▶ [How to complete this task] Which lines of the listing hold the string "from"? Show each of them.

================================

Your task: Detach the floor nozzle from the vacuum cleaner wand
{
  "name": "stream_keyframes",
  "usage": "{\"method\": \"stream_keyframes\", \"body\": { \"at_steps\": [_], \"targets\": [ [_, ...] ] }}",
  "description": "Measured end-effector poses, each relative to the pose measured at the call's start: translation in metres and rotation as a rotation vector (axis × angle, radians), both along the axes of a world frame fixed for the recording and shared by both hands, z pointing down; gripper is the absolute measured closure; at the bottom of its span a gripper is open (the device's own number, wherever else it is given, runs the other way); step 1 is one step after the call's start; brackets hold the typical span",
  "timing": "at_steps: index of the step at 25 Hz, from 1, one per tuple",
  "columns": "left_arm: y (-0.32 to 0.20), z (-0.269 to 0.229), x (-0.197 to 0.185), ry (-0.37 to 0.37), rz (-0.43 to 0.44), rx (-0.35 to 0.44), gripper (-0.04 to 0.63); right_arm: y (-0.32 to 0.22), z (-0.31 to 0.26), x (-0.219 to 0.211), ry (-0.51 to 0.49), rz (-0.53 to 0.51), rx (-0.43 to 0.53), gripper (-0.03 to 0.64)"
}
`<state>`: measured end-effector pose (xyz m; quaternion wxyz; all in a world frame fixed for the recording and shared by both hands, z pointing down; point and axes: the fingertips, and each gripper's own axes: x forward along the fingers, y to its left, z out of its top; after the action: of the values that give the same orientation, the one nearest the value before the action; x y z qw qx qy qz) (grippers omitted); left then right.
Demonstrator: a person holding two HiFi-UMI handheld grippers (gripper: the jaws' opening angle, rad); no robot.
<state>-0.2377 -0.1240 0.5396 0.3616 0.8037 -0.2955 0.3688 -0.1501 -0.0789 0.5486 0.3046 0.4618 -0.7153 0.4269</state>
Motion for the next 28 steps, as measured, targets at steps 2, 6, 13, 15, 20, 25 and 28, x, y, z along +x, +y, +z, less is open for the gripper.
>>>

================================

▶ [Response to the exercise]
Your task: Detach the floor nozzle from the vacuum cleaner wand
  "timing": "at_steps: index of the step at 25 Hz, from 1, one per tuple",

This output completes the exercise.